Canada’s top banking regulator will soon implement new guidelines for the mortgage market, aimed at reducing the risks posed by negative amortization mortgages – home loans whose payment terms have ballooned for years and sometimes decades because payments are no longer enough to cover pay the loan. the original terms.
This month, the Superintendency of Financial Institutions release new capital adequacy guidelines for banks and mortgage insurers. Among the expected changes will be some aimed at curbing an increase in negative amortized loans.
About one in five home loans at three major Canadian banks are negatively amortized, which occurs when years are added to the original loan’s repayment term because monthly payments are no longer enough to cover anything other than interest.
In a standard 25-year mortgage loan, under normal circumstances, a certain percentage of the mortgage payment goes to the bank in the form of interest, while another portion goes toward paying down the principal. That way, as the borrower makes his payments, he owes less and less money over time.
But because of the large and rapid rise in interest rates over the last year and a half, that balance has become imbalanced.
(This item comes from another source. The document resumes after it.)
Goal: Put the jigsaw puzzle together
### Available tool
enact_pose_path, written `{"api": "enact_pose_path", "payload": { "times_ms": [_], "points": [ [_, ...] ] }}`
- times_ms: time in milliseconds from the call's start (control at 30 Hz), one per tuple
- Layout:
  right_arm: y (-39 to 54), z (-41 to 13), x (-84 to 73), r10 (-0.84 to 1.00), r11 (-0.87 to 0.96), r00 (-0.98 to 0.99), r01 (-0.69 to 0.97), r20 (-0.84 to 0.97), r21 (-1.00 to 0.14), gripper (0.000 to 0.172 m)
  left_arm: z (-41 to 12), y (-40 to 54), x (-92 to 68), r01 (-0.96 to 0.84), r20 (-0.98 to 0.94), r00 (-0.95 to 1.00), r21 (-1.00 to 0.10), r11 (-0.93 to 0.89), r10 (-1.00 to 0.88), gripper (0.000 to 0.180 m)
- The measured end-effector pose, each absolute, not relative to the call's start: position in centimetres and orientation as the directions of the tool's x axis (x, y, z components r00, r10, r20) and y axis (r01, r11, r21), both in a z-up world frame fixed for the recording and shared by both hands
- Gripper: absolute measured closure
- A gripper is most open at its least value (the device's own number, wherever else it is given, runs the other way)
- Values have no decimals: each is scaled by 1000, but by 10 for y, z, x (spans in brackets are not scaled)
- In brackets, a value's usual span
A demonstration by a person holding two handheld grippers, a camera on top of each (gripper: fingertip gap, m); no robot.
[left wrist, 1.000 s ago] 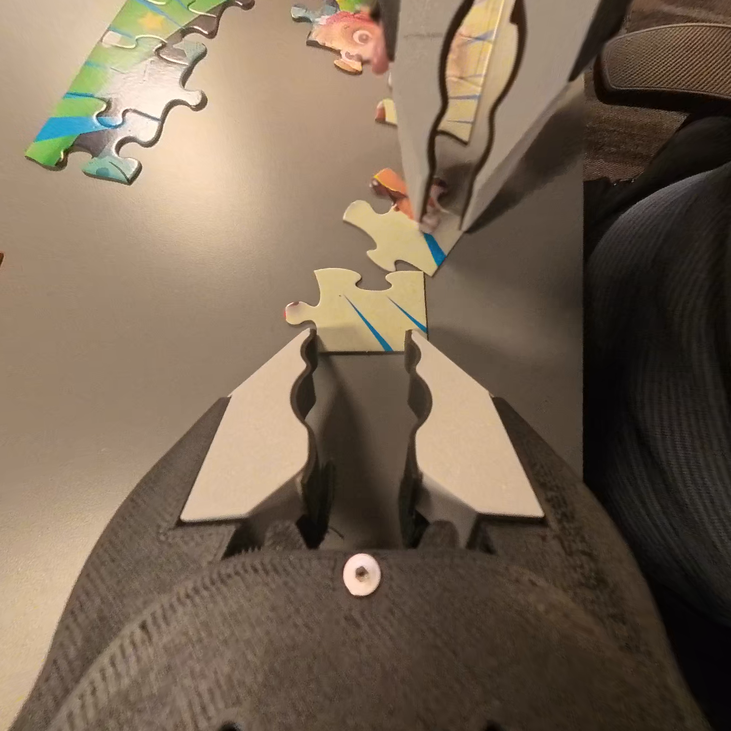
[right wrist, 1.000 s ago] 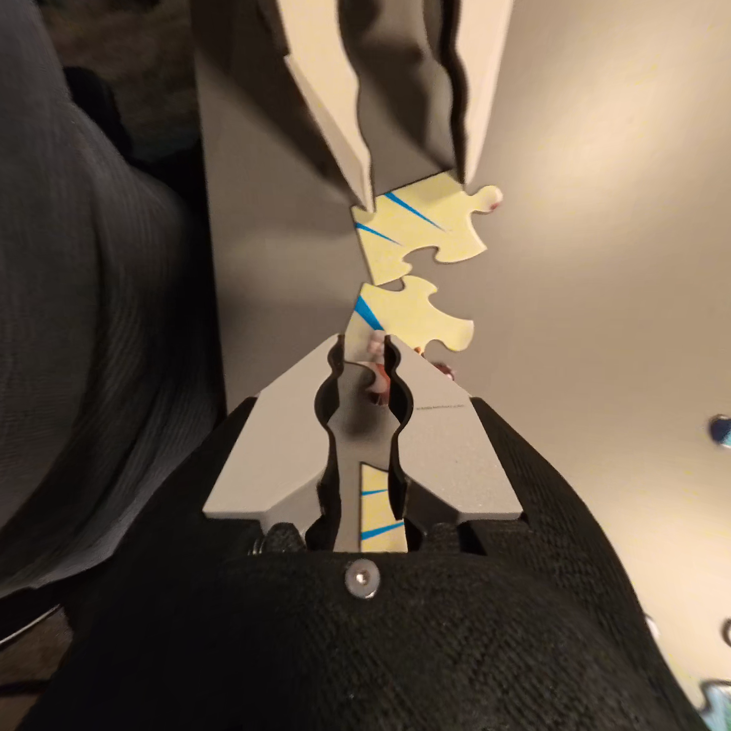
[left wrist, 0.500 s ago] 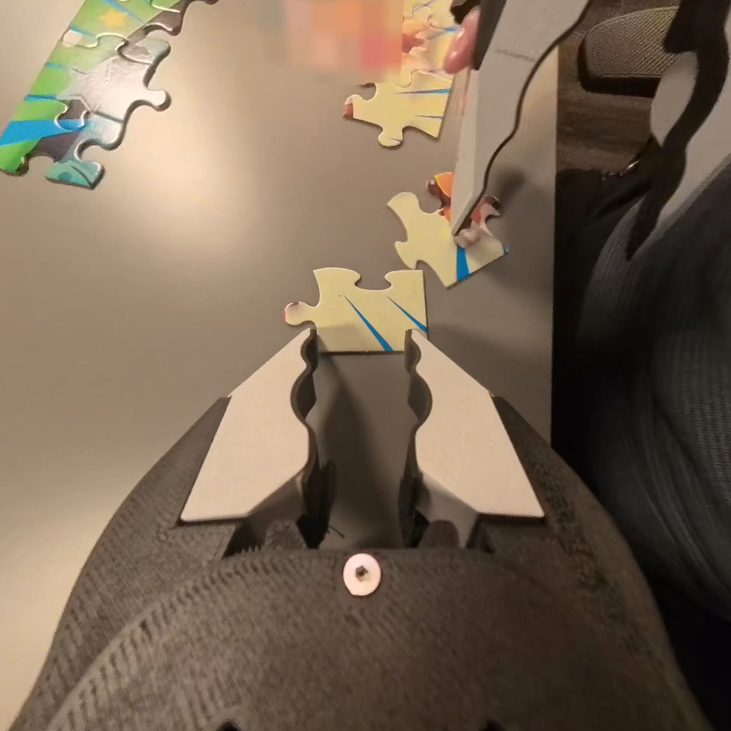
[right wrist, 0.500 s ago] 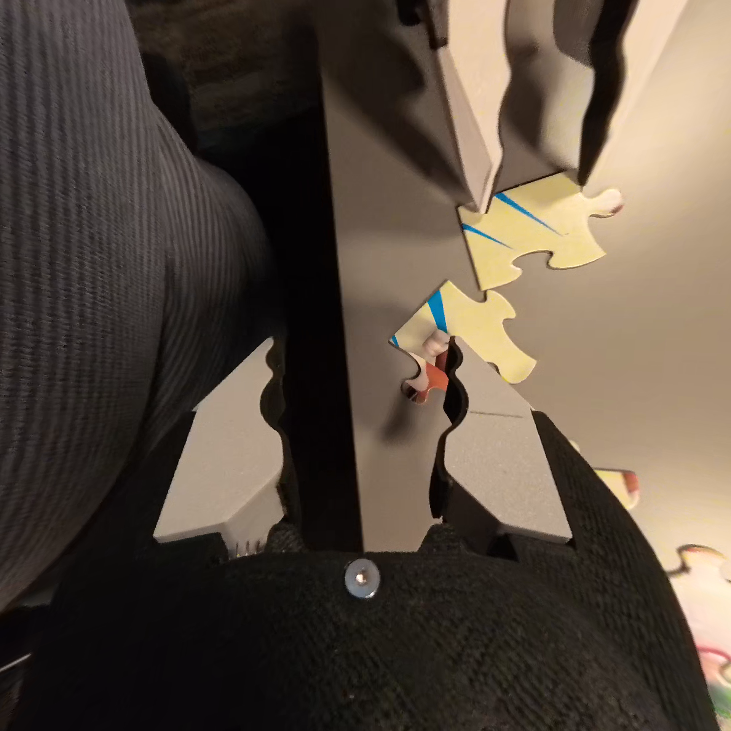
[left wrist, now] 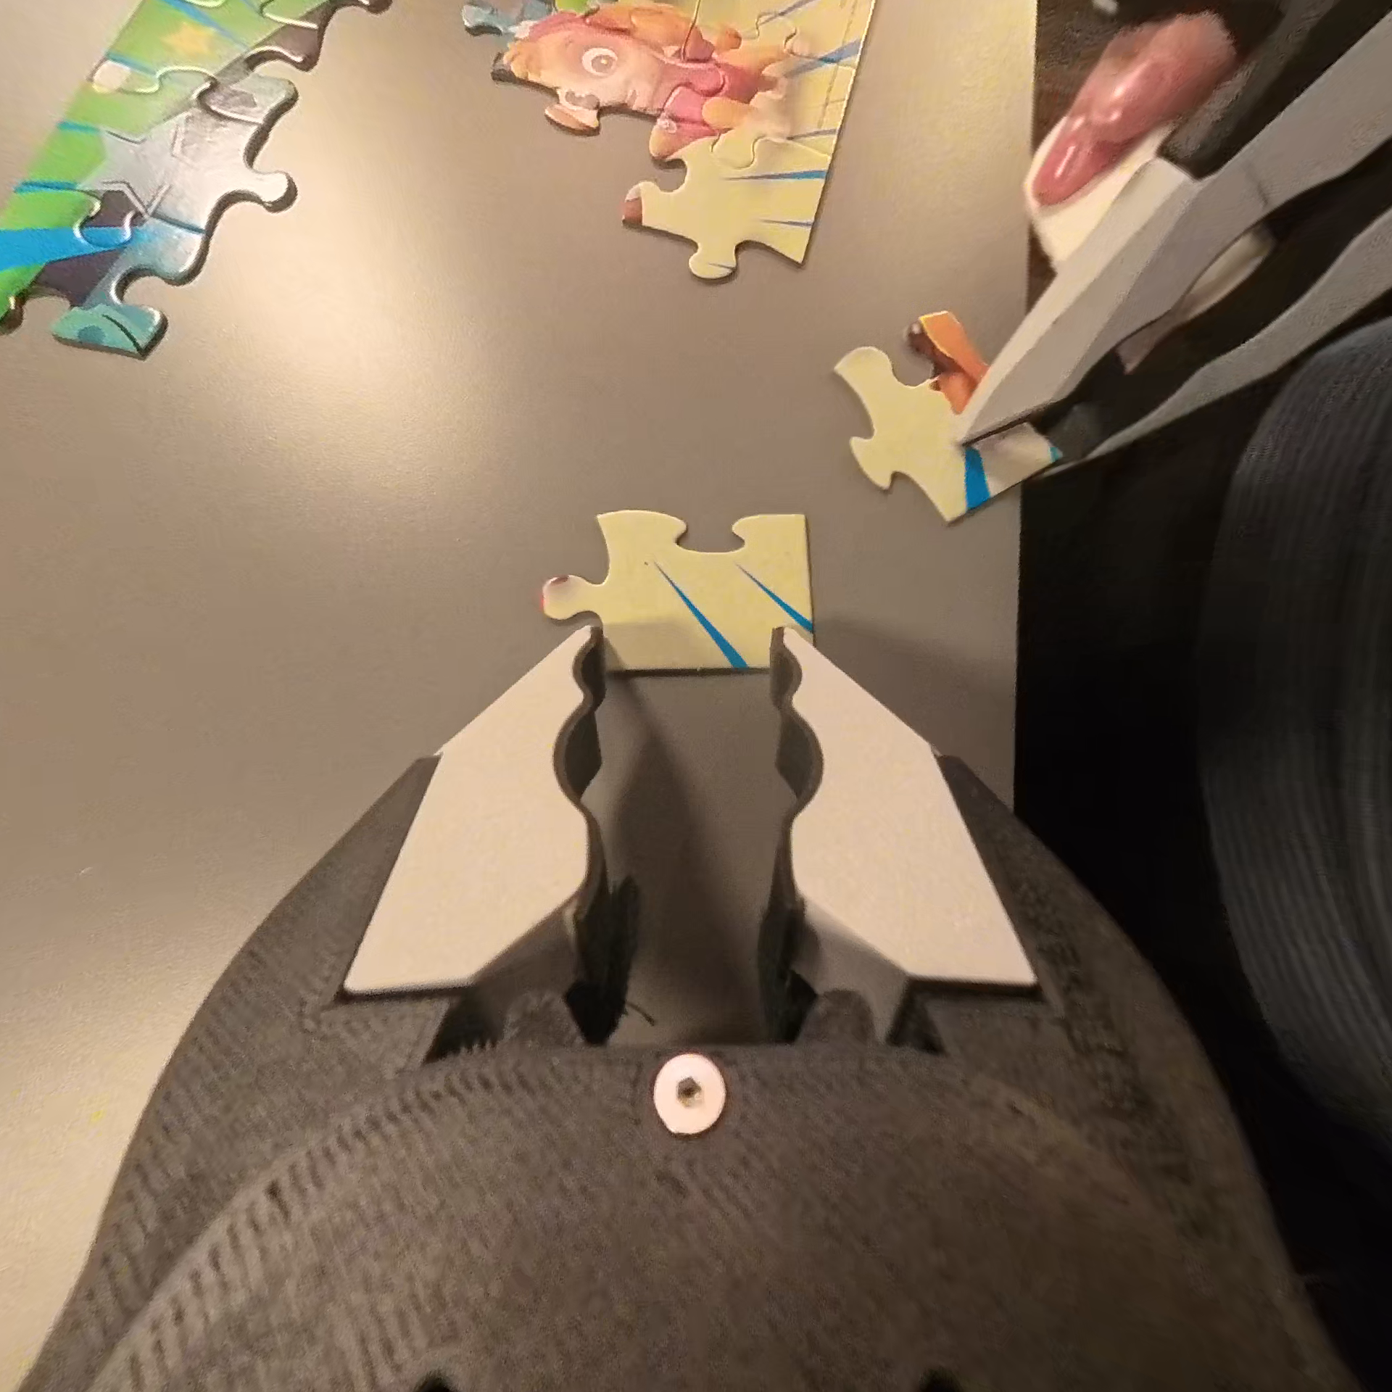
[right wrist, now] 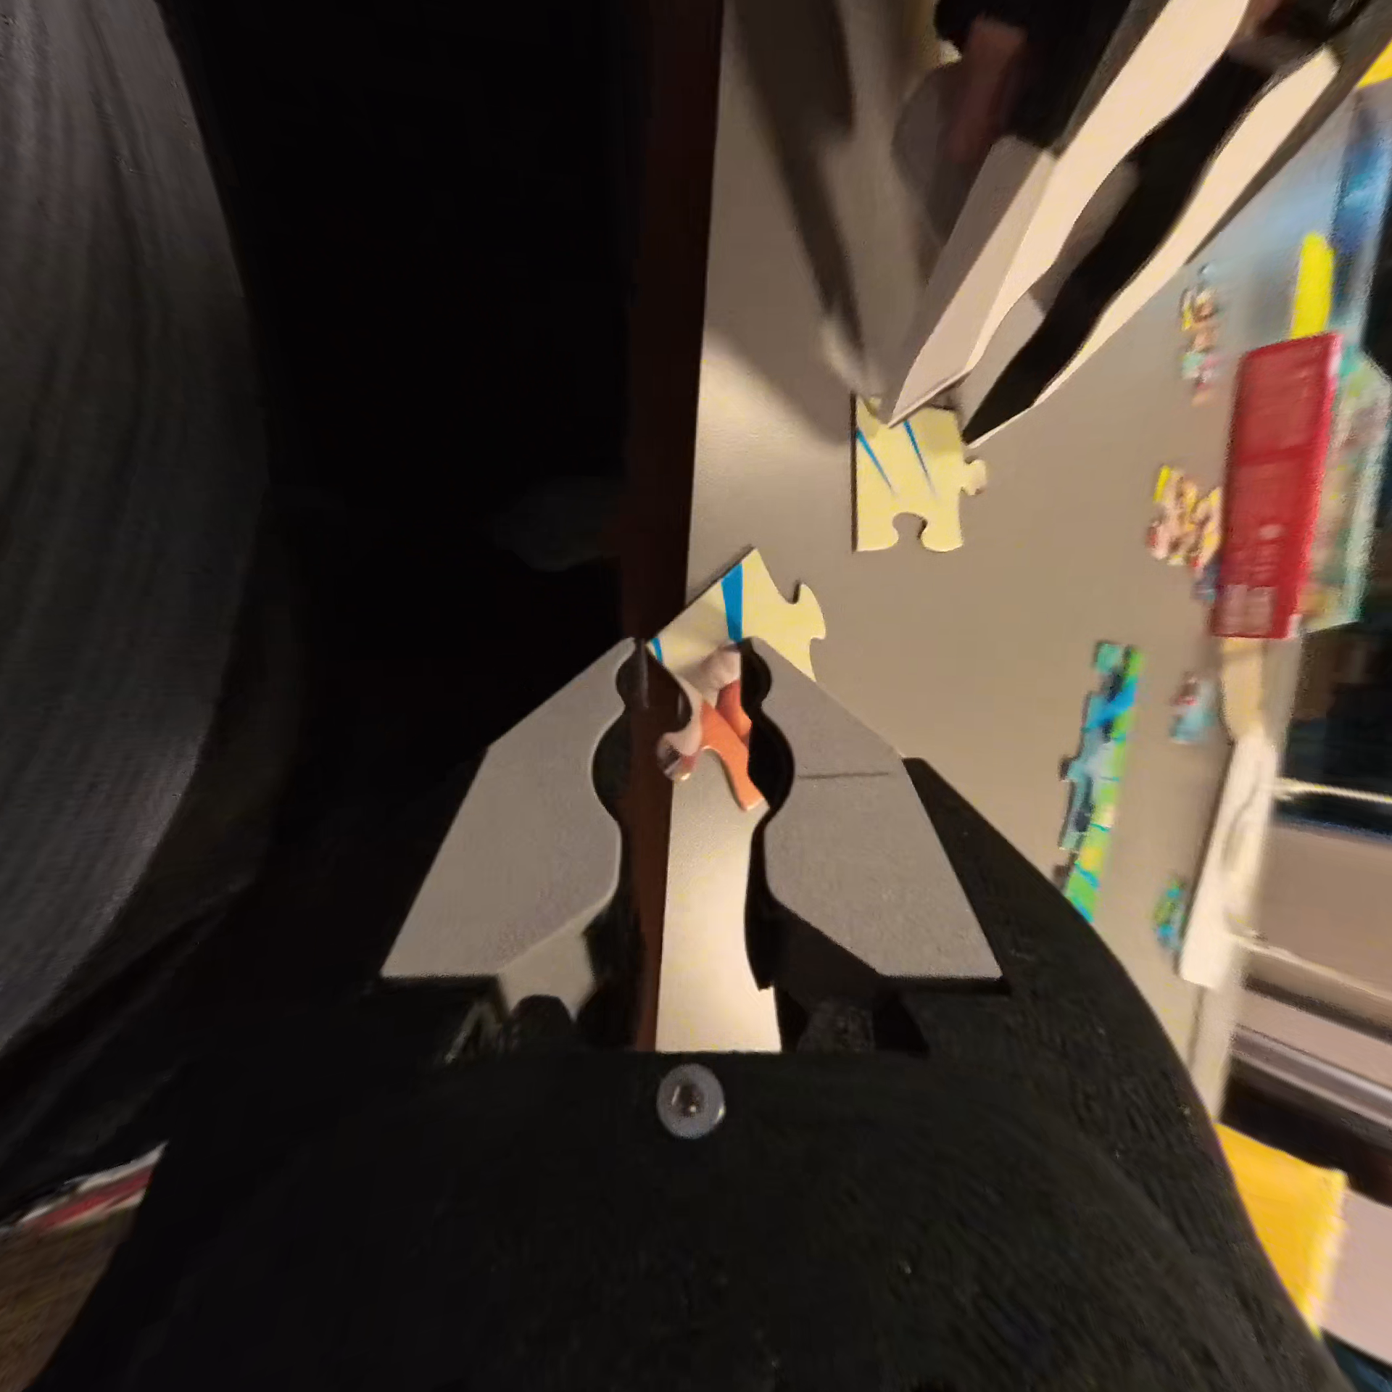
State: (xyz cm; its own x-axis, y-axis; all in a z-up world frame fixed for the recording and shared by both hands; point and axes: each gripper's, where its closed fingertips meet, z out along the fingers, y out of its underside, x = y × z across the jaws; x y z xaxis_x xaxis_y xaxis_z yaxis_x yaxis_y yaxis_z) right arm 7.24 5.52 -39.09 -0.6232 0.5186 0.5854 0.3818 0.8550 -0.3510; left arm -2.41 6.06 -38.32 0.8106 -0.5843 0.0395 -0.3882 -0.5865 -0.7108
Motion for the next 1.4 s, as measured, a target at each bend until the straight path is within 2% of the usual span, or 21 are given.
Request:
{"api": "enact_pose_path", "payload": {
  "times_ms": [133, 233, 333, 467, 600, 667, 733, 800, 933, 1067, 1133, 1400],
  "points": [
    [54, -381, 78, 489, 872, -596, 329, 637, -362, 161, -383, 59, -23, -405, 43, 790, -713, -572, -612, 137],
    [56, -359, 78, 503, 862, -569, 277, 650, -424, 170, -383, 58, -24, -421, 48, 765, -717, -556, -642, 138],
    [65, -337, 69, 463, 883, -523, 198, 716, -426, 172, -383, 57, -26, -449, 57, 721, -720, -529, -690, 141],
    [64, -326, 49, 253, 954, -458, -31, 852, -299, 172, -382, 60, -32, -474, 89, 668, -715, -514, -739, 154],
    [64, -335, 30, 84, 965, -451, -184, 889, -185, 172, -382, 62, -34, -503, 118, 624, -695, -513, -772, 161],
    [66, -340, 25, 36, 957, -480, -235, 877, -168, 172, -381, 59, -33, -509, 143, 613, -682, -526, -777, 156],
    [68, -345, 23, -2, 948, -507, -276, 862, -161, 172, -380, 59, -31, -490, 152, 639, -676, -551, -754, 132],
    [70, -350, 22, -35, 937, -526, -312, 849, -155, 172, -380, 61, -27, -479, 111, 676, -686, -548, -728, 119],
    [73, -358, 22, -106, 913, -523, -388, 845, -125, 172, -381, 64, -17, -499, -23, 722, -710, -497, -692, 117],
    [77, -362, 25, -133, 886, -520, -444, 844, -135, 172, -383, 62, -17, -473, 13, 741, -699, -536, -671, 120],
    [78, -363, 25, -141, 873, -518, -467, 844, -142, 172, -383, 60, -15, -494, 17, 711, -700, -516, -703, 131],
    [78, -368, 35, -206, 807, -491, -575, 847, -137, 172, -384, 60, -16, -546, 47, 646, -669, -504, -762, 133]
  ]
}}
It happened to Michael Girard-Courty. He bought a duplex in Joliette, Que., last year with a 25-year variable-rate loan. The monthly payment was within his budget, $1,156. But since he signed on the dotted line, the Bank of Canada has raised interest rates several times, meaning more and more of his payment is being allocated to interest, not to paying off the loan at the rate he had planned. .
As things stand now, “only $23 goes toward paying down the principal on my mortgage and the rest is all interest,” he told Breaking: in an interview. “And my mortgage went from 25 years to 47.”
While you hope you can change that, whether through lower rates or higher payment amounts, the investment you bought in hopes of accelerating your retirement has quickly become a liability that’s on track to stick around for longer than that I had planned. work.
“It’s not a fun situation and I never expected to be in it,” he said. “I don’t know how it’s going to end.”
You are not the only one in this situation. Exact figures are difficult to come by, but regulatory filings for Canada’s largest banks show that negative amortized loans make up a large and growing amount of debt. About a fifth of mortgages registered with BMO, TD and CIBC were in negative amortization territory last quarter.
That’s almost $130 billion of real estate debt where, instead of a standard 25-year loan, the mortgage is spread over 35, 40 or more years. And with approximately 100,000 mortgages coming up for renewal in Canada each month, more are likely on the way.
Patrick Betu, an Ottawa mortgage broker, says it’s an “alarming situation” that needs to be addressed.
Betu says none of his clients have negative amortization loans, largely because he has been recommending short-term, fixed-rate loans to overcome the current volatility.
“We obviously don’t have a crystal ball, so we can’t really say whether or not mortgage rates will go down in the short term, but that’s basically the situation with my clients,” he said.
Some lenders limit the possibility of negative amortization by requiring borrowers to make balloon payments when their payment mix approaches the limit, or by switching them to a fixed-rate loan with higher but consistent payments.
Two other big Canadian banks, Royal Bank and Scotiabank, do exactly that, which is why they are in a different situation.
“We do not create mortgage products with a structure that results in negative amortization, as payments on variable-rate mortgages automatically increase to ensure that accrued interest is covered,” RBC said in its report. most recent report to shareholders.
(Despite this, almost a quarter of mortgages registered with RBC are amortized over 35 years. At TD it is 22 percent, at BMO it is 18 and at CIBC it is 19, while at Scotiabank, less 1 percent of banks’ Canadian mortgage loan portfolio has a duration of more than 35 years, Scotland recently revealed.)
Betu is one of those who thinks variable rate loans with fixed payments that lead to negative amortizations should not be allowed at all, and hopes the new rules will crack down on them.
At a recent news conference, the head of the Office of the Superintendent of Financial Institutions, Peter Routledge, poured cold water on the idea that some kind of “crackdown” was coming, but said the upcoming guidelines are aimed at reduce the risk of these loans. present to the financial system as a whole.
“The concentration of risks is not high enough to raise serious concerns… but if [asked] Five years ago, if you wanted a problem of this size, no,” he said. “I think banks, financial institutions and borrowers would be better off if the prevalence of this product was less.”
Routledge says there are approximately $250 billion of mortgages in Canada currently amortizing over 35 years or more, which is a good indicator of a loan that is already longer than originally planned or will soon be.
That’s less than 10 per cent of Canada’s total mortgage debt of just over $2.1 trillion: “not small, not huge.” [but] manageable,” Routledge said.
But he did acknowledge that it is a problem, and guidelines coming out this month “will begin to discuss how we might address it and how we might implement a little more regulatory oversight to make this product a little less prevalent.”